[Exercise] Report every line of the listing below in which the string "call" occurs.

[The data]
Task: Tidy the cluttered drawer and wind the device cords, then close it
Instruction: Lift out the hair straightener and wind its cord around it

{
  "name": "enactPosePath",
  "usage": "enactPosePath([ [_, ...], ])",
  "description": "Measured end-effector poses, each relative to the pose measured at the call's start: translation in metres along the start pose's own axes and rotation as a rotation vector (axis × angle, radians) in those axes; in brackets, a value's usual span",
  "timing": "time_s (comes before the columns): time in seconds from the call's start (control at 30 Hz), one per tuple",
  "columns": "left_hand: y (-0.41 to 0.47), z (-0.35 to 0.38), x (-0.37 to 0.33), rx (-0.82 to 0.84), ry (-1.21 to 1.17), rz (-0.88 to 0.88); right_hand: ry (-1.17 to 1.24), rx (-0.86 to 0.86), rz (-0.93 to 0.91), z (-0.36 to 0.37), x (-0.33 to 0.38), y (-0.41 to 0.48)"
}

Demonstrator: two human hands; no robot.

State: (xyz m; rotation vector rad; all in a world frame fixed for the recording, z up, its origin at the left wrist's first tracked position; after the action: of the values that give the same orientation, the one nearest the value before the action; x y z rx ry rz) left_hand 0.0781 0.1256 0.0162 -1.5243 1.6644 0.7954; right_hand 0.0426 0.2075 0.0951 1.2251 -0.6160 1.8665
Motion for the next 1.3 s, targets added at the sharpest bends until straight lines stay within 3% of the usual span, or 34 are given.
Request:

[Answer]
  "description": "Measured end-effector poses, each relative to the pose measured at the call's start: translation in metres along the start pose's own axes and rotation as a rotation vector (axis × angle, radians) in those axes; in brackets, a value's usual span",
  "timing": "time_s (comes before the columns): time in seconds from the call's start (control at 30 Hz), one per tuple",

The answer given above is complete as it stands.